Ein anderer Blick auf Wien

20 Jahre lang war der gebürtige Bayer Michael Frank Korrespondent der Süddeutschen Zeitung in Wien. Vor Weihnachten hat er noch einmal im Bezirkgsgericht Meidling seine Ansichten zu Wien und Österreich auf den Tisch gelegt.

Seine direkte Art sorgte bei manchem österreichischen Politiker für Ohrensausen. Im Bezirksgericht Meidling zog der Korrespondent Bilanz über seine Jahre in Österreich. Ein Thema dabei war sein Bericht, mit dem er den Spionageverdacht gegen den ehemaligen Wiener Bürgermeister Helmut Zilk publik machte.
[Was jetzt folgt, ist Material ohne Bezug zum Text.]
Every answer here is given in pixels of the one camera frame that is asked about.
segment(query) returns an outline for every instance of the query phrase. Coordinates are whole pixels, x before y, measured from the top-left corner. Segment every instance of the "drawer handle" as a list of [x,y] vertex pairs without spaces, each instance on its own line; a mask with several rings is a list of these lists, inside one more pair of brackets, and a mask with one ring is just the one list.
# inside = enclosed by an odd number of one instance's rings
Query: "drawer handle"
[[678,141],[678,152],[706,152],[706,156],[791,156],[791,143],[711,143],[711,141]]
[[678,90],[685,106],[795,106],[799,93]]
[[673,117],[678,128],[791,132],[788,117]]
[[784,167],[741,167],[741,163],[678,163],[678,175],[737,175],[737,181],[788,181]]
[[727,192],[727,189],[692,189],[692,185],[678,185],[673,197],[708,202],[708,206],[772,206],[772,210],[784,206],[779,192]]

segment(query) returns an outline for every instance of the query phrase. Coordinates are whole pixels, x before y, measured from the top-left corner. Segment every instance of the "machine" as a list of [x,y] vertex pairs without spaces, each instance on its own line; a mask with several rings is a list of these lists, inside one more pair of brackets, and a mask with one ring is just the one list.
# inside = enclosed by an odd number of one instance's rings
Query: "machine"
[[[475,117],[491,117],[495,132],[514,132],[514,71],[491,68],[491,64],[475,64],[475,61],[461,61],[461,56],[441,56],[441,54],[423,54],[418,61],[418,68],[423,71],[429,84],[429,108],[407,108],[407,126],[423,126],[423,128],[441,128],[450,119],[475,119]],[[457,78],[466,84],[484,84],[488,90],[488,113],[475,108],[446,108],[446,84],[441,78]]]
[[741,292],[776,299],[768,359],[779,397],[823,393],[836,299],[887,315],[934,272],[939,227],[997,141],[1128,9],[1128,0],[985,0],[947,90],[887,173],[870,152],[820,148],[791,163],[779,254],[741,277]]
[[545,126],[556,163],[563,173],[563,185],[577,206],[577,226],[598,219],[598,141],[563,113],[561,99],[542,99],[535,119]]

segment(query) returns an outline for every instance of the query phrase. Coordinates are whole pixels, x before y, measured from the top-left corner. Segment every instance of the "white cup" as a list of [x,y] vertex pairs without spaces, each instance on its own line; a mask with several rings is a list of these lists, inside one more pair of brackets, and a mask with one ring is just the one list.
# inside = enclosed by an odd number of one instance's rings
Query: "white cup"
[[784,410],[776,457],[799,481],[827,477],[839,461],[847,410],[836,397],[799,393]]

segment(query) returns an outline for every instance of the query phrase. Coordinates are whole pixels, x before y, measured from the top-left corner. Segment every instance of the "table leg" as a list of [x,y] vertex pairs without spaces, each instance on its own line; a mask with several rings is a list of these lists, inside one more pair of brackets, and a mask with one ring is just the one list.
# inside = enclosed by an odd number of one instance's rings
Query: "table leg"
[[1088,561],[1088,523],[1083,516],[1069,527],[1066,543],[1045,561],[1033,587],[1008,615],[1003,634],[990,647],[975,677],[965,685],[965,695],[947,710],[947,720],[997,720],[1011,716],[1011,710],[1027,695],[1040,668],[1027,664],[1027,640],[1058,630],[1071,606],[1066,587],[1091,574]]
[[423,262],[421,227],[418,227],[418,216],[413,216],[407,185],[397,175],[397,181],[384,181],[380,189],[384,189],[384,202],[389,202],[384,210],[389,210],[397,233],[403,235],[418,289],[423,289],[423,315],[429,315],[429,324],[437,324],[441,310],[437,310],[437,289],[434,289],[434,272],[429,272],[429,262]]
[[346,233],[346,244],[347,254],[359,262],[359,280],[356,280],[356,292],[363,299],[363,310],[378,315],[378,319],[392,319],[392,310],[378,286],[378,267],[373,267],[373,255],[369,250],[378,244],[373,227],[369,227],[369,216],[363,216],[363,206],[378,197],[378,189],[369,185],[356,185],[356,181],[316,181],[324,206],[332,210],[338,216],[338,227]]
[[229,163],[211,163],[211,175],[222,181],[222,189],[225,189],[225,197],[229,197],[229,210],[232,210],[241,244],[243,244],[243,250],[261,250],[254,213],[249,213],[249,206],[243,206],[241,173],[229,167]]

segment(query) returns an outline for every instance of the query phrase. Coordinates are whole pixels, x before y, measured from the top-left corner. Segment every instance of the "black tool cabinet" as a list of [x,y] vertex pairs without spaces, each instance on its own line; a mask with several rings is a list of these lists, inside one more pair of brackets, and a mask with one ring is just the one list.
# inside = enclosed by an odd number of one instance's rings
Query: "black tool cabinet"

Franks Bericht sorgte tagelang für Aufregung in Wien. Zilk hätte kurz vor Erscheinen des Berichts einen Orden aus den Händen des damaligen Präsidenten Vaclav Havel verliehen bekommen sollen. Tschechische Sender hatten angeblich vor, Havel bloßzustellen. „Seht, dieser Präsident hängt den Feinden des tschechischen Volks auch noch Orden um. Und deswegen ist die Sache damals sehr überstürzt, aber deswegen nicht weniger qualifiziert aufgedeckt worden“, so Michael Frank im Interview für Wien heute.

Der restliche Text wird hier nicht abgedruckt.